2. La dimension spatiale de la réalité sociale

Aborder les phénomènes de mobilité, c’est nécessairement concentrer son attention sur l’espace. Mais le rapport que les individus et les sociétés entretiennent avec lui est-il « si mystérieux » que toute tentative de le mettre au jour relève de la « gageure », tel que le pense Di Méo (1991 : 1)? L’espace est-il « le « continent noir » de la sociologie », comme l’affirme Poche (1996 : 7)? Selon ce dernier (Poche, 1996 : 8), en effet, la discipline a manqué son rendez-vous avec le monde matériel et, depuis, « la structure cognitive de ses paradigmes » empêche qu’il soit réellement pris en compte dans l’analyse. La sociologie s’est développée durant le siècle des Lumières, c’est-à-dire au moment où, contre l’Ancien Régime, elle cherchait à donner un projet aux sociétés humaines. Sa visée fut dès ses débuts davantage humaniste et universelle que particulière et locale. De plus, forte de l’apport durkheimien et de sa conception holiste de la société, elle s’interdisait de tenir compte de la représentation de la société par elle-même, et donc de son rapport à l’espace.

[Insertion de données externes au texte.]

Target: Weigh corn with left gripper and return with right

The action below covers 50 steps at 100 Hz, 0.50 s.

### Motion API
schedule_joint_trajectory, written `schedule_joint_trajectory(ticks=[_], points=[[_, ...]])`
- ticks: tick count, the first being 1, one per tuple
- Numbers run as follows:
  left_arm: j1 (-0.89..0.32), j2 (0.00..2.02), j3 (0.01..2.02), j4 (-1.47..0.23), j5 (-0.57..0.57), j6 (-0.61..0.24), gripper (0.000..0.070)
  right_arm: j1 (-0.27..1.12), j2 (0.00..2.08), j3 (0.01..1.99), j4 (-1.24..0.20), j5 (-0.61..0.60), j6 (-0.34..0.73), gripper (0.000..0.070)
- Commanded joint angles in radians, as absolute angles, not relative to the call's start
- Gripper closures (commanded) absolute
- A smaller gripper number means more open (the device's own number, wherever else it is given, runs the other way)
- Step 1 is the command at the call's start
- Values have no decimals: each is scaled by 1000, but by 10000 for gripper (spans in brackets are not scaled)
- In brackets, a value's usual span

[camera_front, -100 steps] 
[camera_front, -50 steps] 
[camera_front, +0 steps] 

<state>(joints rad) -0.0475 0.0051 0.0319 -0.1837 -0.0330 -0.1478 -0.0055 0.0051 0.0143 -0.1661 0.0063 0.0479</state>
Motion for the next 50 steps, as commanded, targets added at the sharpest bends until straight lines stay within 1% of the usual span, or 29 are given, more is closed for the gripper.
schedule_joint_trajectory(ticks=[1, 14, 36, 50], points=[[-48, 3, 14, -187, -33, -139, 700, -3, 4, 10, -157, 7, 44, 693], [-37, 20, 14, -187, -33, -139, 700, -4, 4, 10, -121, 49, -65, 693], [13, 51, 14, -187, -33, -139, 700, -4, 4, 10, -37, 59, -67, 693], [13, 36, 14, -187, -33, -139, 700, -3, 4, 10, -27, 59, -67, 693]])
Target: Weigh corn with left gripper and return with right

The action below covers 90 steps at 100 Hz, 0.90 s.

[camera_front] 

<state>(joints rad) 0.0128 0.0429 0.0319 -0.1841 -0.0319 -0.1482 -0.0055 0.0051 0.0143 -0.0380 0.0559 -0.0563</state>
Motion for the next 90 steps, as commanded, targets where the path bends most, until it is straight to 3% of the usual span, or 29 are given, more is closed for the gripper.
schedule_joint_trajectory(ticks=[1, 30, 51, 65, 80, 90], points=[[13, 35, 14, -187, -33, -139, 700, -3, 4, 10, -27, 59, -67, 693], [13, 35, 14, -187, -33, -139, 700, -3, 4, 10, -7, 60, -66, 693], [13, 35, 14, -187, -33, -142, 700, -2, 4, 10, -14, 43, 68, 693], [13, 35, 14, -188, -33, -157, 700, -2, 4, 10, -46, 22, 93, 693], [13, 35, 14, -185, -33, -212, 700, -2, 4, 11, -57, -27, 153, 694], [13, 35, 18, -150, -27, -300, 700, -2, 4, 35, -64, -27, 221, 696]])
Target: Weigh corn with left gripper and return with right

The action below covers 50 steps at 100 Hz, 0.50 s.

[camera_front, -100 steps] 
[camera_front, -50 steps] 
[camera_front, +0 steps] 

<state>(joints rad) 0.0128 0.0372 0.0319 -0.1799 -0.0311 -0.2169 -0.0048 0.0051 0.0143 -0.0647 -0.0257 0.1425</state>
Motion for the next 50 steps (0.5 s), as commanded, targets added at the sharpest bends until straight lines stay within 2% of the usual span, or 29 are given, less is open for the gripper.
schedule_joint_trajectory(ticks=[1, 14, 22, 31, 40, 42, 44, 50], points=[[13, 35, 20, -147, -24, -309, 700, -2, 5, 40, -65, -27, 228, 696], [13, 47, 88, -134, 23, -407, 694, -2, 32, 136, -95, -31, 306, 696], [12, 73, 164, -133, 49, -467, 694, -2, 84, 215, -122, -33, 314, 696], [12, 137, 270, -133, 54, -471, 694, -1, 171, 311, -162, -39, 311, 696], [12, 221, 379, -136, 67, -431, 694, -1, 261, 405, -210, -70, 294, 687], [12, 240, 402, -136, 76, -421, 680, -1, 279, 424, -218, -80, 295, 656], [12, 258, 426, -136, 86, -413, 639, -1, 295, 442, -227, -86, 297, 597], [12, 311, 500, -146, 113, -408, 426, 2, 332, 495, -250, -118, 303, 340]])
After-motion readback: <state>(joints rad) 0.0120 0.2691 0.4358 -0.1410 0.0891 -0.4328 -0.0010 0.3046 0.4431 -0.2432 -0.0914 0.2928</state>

Cela dit, le mouvement de spécialisation de la science a peu à peu conduit la sociologie à s’intéresser à la manière dont les groupes humains s’établissent et se rattachent à un monde physique. Si le parallèle opéré par Park et Burgess entre l’environnement urbain et l’écologie végétale, qui tend à naturaliser le lien entre l’espace matériel et les mentalités, fut grandement critiqué, les fondateurs de l’Ecole de Chicago ont néanmoins le mérite d’avoir souligné que la ville opère une différenciation de l’espace selon ses fonctions (résidentielle, de travail, de loisir…), que l’être urbain, bon gré mal gré, est mobile, et que cela entraîne des modes de sociabilité différents de ceux observés en milieu rural (Grafmeyer et Joseph, 1979).

La sociologie urbaine, et son pendant la sociologie rurale, sont généralement considérées comme les deux branches ayant fait leur spécialité du rapport entre les espaces social et spatial (Poche, 1996 : 57) 29 . Cela explique notamment que nous ayons emprunté de nombreux éléments théoriques à la sociologie de la ville afin d’élaborer notre problématique. Les deux disciplines, toutefois, conçoivent très souvent le monde matériel davantage comme le résultat d’un processus social et un objet d’enjeux pour les acteurs sociaux que comme un point de départ. Nous placerons l’accent sur l’approche théorique et sur la définition du concept d’espace en vue de le considérer à la fois en tant que ressource mobilisée par les acteurs sociaux dans la construction de leur histoire individuelle et collective et en tant que produit concret et symbolique de cette mobilisation humaine. Bref, nous aborderons l’espace à la fois comme produit et comme objet d’appropriation.

Notes
29.

Selon certains auteurs, avec l’internationalisation actuelle des divers aspects de la vie sociale, une sociologie de la mondialisation serait sur le point de voir le jour (Martin et al., 2003), spécialité au sein de laquelle l’espace a un statut explicatif non négligeable (Therborn, 2000; Castells, 2001).